Crystal believes in the theatre, the theater community (especially the indie theater community), and supporting her fellow artists. If you’ve ever been jogging around Facebook during the day or in the middle of the night, chances are you’ve seen a shout-out she’s given to someone or their project or play. She believes that being in the theater isn’t about tearing people down but supporting one another and building each other up, in other words she gets that we have to be each other’s advocates first and foremost regardless of different styles, tastes, and ideas. I was bemoaning to a friend the other day the fact of how much tearing down and shit-talking and jealousy can happen in the theater, and we both immediately brought up Crystal as someone who, like most, has struggled hard for her place in the theater but I really can’t recall almost any time in the last nine years that I’ve heard her tear someone down or speak badly or unsympathetically about a fellow artist. She has opinions, like we all do, but she also understands that her opinion means about as much as the next person’s and that they all have a place inside the infinite space that theater is and should be.
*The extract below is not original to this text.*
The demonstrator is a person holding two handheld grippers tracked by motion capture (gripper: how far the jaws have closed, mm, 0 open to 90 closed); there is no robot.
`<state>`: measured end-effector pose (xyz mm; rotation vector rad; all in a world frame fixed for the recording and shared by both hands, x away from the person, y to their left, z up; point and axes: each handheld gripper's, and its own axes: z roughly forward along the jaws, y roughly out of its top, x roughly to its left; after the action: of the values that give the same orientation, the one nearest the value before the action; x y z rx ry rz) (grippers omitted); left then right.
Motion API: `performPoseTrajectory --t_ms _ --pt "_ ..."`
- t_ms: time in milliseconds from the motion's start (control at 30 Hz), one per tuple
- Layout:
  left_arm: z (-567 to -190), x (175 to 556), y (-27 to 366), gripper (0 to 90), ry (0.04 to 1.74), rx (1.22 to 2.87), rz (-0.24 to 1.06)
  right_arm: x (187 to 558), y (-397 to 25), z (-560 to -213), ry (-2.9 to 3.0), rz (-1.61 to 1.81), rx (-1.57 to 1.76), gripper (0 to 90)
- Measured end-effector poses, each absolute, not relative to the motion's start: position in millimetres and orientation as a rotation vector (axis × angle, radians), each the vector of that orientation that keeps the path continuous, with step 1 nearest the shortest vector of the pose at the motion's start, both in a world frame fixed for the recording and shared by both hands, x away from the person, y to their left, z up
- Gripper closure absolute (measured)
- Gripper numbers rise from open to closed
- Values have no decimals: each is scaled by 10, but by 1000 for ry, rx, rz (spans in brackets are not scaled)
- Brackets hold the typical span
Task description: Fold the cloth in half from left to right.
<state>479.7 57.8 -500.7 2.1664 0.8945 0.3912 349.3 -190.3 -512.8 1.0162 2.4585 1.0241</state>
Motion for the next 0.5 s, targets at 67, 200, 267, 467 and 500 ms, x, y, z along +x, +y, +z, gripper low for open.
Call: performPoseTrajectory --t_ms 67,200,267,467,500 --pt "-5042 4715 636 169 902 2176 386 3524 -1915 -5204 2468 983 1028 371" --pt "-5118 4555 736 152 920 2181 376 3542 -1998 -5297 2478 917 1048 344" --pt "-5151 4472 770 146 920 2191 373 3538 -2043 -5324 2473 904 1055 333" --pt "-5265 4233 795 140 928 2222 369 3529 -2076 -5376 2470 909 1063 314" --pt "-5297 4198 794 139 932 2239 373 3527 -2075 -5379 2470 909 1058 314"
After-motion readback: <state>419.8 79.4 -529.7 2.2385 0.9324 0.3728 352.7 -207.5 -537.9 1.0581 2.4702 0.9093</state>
I’m so proud to know her and to be able to call her a colleague and one of my best friends, and I hope we get to work together until we’re old, insanely flatulent, and gray. I want to have our teeth fall out together in rehearsal years from now and laugh, toothless, gums to the wind and smiling in some crazy-ass place somewhere deep underground in the East Village or Brooklyn or something. Some of my favorite times in life have been spent with her, Julie Kline, Denis Butkus, Sam Soule, Addie, and many other of the RPR regulars in the back room at Jimmy’s, burning up in the summer, listening to a rainstorm out the back door in fall or spring, or huddled around a space heater watching our breath fall out with her words in the winter. I’m so thankful for her belief in the theater and art and for the complicated, colorful, warp-speedy, imaginative, sassy, and extraordinary heart that makes up Crystal and her plays.